_Exercise description_: Every line from the one containing "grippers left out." to the one containing "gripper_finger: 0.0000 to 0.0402" in the records below, both included, must be set down exactly, and no other line.

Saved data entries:

========================

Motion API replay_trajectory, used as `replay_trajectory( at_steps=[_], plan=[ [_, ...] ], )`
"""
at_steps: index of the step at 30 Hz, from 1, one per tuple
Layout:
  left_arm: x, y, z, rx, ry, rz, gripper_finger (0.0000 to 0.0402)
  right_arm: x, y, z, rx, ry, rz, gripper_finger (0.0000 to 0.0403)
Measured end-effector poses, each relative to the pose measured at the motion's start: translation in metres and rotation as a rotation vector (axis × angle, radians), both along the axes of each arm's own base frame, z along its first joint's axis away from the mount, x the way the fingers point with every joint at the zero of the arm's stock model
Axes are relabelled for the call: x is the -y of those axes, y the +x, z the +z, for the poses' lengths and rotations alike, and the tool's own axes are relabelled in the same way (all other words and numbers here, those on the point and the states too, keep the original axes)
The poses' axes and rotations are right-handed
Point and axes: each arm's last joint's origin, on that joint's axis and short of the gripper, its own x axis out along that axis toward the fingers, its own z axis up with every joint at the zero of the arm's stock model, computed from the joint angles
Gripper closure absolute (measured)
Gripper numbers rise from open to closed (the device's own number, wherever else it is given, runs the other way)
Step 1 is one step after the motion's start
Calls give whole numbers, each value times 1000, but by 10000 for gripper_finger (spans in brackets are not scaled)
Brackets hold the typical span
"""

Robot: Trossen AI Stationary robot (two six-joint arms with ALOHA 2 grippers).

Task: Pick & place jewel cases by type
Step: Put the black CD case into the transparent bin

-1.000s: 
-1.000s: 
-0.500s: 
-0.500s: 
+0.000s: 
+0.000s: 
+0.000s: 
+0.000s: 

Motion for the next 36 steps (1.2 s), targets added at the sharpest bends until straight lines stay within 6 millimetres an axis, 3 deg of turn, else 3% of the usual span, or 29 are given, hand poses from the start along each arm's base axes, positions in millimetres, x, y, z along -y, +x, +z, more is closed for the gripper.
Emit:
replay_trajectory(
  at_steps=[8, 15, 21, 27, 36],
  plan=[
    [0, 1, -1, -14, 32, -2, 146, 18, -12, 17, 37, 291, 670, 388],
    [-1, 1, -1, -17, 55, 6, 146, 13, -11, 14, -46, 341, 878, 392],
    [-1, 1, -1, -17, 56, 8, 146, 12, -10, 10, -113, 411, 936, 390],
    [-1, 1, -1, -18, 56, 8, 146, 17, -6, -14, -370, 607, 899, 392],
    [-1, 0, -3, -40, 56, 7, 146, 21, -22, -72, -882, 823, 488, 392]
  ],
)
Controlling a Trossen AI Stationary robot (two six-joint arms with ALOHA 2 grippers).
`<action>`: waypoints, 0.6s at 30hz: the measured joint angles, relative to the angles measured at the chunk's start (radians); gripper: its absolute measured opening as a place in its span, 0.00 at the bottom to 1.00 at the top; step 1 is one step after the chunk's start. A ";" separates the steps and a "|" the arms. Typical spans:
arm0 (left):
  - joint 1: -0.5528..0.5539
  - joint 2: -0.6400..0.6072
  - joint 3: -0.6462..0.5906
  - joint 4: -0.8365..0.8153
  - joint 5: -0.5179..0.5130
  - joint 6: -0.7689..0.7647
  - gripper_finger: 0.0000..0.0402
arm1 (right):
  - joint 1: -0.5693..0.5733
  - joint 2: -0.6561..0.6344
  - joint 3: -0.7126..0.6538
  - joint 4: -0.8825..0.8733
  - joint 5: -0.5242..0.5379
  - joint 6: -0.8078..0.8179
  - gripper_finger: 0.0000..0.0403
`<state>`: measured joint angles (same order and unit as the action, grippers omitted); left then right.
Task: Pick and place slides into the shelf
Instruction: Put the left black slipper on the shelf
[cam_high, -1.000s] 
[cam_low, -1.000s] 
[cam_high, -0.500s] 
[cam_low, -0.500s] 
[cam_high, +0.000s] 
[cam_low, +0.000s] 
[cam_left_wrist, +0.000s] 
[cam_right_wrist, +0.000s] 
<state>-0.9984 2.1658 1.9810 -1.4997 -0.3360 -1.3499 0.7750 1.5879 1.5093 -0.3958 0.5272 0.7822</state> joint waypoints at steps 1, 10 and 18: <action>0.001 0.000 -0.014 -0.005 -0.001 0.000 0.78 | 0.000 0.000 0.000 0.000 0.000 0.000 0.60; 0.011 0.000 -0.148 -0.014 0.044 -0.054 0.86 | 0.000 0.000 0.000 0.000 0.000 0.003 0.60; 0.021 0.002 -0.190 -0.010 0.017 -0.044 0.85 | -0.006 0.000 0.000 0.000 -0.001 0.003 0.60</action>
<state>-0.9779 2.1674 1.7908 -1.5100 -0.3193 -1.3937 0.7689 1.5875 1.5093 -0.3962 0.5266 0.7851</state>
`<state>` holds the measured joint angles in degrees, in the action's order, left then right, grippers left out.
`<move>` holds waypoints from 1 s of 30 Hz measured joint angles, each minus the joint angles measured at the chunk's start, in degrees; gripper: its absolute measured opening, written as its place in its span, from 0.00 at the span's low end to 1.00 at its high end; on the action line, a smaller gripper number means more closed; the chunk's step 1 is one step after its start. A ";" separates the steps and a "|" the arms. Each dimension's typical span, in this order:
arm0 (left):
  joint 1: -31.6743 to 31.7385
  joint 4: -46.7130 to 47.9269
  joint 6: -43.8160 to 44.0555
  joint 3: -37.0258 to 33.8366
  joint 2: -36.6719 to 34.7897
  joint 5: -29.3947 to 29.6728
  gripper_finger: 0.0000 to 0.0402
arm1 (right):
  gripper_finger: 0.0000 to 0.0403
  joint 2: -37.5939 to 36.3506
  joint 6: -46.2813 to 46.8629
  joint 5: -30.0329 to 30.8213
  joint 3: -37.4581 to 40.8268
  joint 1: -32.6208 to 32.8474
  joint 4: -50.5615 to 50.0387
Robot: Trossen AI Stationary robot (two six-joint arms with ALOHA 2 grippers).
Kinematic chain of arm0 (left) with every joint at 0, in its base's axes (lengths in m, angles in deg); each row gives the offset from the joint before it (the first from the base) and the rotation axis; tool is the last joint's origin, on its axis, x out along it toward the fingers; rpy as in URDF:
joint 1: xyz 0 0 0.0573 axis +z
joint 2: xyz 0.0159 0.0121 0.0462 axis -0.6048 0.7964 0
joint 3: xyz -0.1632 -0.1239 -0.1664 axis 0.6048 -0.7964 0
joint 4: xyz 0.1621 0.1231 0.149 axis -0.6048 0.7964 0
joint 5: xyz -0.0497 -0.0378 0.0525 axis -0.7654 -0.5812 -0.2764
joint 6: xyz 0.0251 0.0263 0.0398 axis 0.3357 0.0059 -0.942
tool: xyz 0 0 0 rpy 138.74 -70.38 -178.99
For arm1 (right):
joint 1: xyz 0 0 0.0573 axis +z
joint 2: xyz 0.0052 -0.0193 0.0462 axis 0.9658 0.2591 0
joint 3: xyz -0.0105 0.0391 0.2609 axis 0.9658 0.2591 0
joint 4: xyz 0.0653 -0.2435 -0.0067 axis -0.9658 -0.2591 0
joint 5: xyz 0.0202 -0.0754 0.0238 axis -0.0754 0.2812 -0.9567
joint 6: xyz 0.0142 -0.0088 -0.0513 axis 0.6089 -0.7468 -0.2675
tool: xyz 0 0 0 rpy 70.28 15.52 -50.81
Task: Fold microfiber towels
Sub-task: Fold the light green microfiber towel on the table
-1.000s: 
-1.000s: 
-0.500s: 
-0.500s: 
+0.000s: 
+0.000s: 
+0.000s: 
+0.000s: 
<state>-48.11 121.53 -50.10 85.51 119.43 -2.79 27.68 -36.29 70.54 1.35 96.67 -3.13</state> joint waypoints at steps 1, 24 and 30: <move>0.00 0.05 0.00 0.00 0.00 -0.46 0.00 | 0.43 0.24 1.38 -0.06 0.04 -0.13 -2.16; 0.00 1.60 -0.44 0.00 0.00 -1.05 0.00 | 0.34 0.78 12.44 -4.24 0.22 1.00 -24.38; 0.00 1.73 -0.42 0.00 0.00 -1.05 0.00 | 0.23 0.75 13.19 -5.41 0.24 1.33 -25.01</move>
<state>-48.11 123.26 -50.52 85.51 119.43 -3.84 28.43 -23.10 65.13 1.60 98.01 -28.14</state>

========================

_Output_:
`<state>` holds the measured joint angles in degrees, in the action's order, left then right, grippers left out.
`<move>` holds waypoints from 1 s of 30 Hz measured joint angles, each minus the joint angles measured at the chunk's start, in degrees; gripper: its absolute measured opening, written as its place in its span, from 0.00 at the span's low end to 1.00 at its high end; on the action line, a smaller gripper number means more closed; the chunk's step 1 is one step after its start. A ";" separates the steps and a "|" the arms. Each dimension's typical span, in this order:
arm0 (left):
  joint 1: -31.6743 to 31.7385
  joint 4: -46.7130 to 47.9269
  joint 6: -43.8160 to 44.0555
  joint 3: -37.0258 to 33.8366
  joint 2: -36.6719 to 34.7897
  joint 5: -29.3947 to 29.6728
  gripper_finger: 0.0000 to 0.0402

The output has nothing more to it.